We're FTP to a 17 day old baby boy. My husband is a very involved, hands-on dad and he bonded well with the baby initially. He's still off work as he took a month's parental leave, so we're trying to parent 50/50ish at the moment, although I'm exclusively breastfeeding so feeds are pretty much down to me.

In general my husband is quite a calm, even-tempered person, but over the last week or so as the baby has got less and less sleepy and more and more demanding he's started to get so frustrated with the baby. This is particularly true when the baby won't settle at night, or when he appears to be crying for 'no reason'. The language he has started to use about the baby has become really negative e.g. referring to the baby 'faking' or 'lying' about being hungry, raising his voice and saying 'oh FFS' really loudly at the baby when he weed on his outfit etc. We didn't have a great night last night and when I said the baby looked really cute this morning he said 'I don't even want to look at him right now I'm so angry with him'. He takes it personally that the baby seems to prefer me (I've tried to explain that this is because I have the boobs, not some sort of slight on him personally) and he'll settle easier for me than him. They are still having nice times together when the baby is being 'good', but it's like my husband expects a certain standard of behaviour from him and doesn't realise that he's a 2 week old baby who's acting completely appropriately for his age and can't help it.
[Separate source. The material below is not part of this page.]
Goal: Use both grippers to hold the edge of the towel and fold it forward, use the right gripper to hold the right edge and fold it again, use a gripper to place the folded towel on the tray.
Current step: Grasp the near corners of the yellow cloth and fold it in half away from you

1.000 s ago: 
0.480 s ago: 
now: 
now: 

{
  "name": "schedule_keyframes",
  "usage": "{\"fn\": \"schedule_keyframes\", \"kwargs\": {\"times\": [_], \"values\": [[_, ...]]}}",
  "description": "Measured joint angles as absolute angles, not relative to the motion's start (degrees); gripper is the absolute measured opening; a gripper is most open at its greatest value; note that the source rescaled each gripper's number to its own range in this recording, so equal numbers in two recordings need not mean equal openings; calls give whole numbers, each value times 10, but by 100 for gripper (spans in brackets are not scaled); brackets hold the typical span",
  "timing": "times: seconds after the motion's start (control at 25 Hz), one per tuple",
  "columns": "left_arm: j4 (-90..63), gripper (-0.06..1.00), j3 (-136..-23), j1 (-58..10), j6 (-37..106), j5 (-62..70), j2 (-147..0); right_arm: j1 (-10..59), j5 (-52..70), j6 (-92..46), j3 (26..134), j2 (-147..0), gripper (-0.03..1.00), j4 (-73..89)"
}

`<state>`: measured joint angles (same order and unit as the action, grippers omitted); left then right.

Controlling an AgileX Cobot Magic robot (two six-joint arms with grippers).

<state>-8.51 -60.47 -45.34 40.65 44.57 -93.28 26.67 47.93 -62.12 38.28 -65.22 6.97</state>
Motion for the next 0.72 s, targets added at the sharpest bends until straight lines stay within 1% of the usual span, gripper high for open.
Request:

I'm finding this really hard to understand. Maybe it's the hormones but even with the sleep deprivation and crying I just don't feel angry or frustrated with the baby at all. I feel sorry for the baby when he cries. It's making me feel so angry with my husband for the way he's speaking to and about the baby, which means I struggle to have a constructive conversation with him about it which might actually change his mindset. All I feel like saying is, get a grip you're an adult he's a newborn baby, but that's not very helpful. Has anyone else experienced similar? Is there anything I can do to help?

OP posts:
bluemoon2468 · 23/10/2020 12:09

@Wnikat no, he had what both he and I consider to be a pretty idyllic childhood. He says he has never heard his dad shout, and has never seen his parents have an argument. His parents are probably the kindest and gentlest people I've ever met, and my husband says he doesn't have one negative memory from his own childhood. I however had a very verbally and emotionally abusive father myself.

OP posts:
Anotherlovelybitofsquirrel · 23/10/2020 12:11

The language he has started to use about the baby has become really negative e.g. referring to the baby 'faking' or 'lying' about being hungry, raising his voice and saying 'oh FFS

I don't even want to look at him right now I'm so angry with him'

Your husband is a nasty Cunt and your tiny two week olds helpless baby is in danger. Do something about it. Before it's too late.

GuyFawkesHadTheRightIdea · 23/10/2020 12:12

OP he really does need help here, not just for himself but for your baby. You say he's normally kind and calm, so is he horrified at what he's said about your baby? Is he showing any remorse? Because that's a really good indicator of whether it was nasty words said out of frustration or whether he actually believes it to be true.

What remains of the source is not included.